» The task
Beginning with the line containing "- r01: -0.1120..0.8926", write out each line exactly through the end of the listing, and skip all pictures.

━━━━━ Supplied data

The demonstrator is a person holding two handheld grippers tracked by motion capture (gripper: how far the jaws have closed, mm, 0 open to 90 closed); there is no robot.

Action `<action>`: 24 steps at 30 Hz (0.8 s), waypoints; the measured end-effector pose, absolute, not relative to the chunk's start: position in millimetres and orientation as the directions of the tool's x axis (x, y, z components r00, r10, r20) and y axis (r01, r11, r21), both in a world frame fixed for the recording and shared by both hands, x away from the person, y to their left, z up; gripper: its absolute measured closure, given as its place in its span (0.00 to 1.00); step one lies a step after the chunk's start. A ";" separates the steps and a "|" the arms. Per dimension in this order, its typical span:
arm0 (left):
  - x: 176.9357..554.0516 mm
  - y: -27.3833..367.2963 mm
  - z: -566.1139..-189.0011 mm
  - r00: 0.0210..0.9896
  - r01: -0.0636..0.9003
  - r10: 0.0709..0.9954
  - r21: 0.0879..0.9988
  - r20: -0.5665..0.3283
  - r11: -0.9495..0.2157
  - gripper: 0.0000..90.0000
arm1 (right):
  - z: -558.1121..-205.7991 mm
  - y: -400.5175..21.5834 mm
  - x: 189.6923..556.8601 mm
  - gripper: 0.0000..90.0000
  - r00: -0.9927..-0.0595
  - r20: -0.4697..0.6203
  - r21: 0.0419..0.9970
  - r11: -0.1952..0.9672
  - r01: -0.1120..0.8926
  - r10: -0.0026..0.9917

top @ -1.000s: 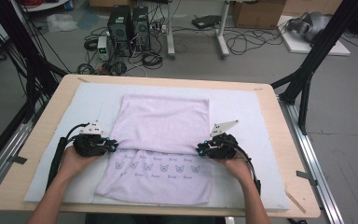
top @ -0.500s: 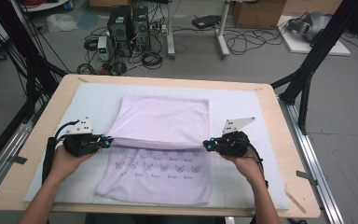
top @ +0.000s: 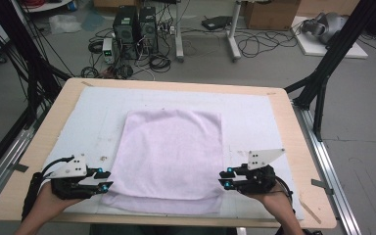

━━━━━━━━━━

» Answer box
  - r01: -0.1120..0.8926
  - r10: -0.0026..0.9917

top @ -1.000s: 
top @ -0.500s: 
top @ +0.000s: 

No further response is needed.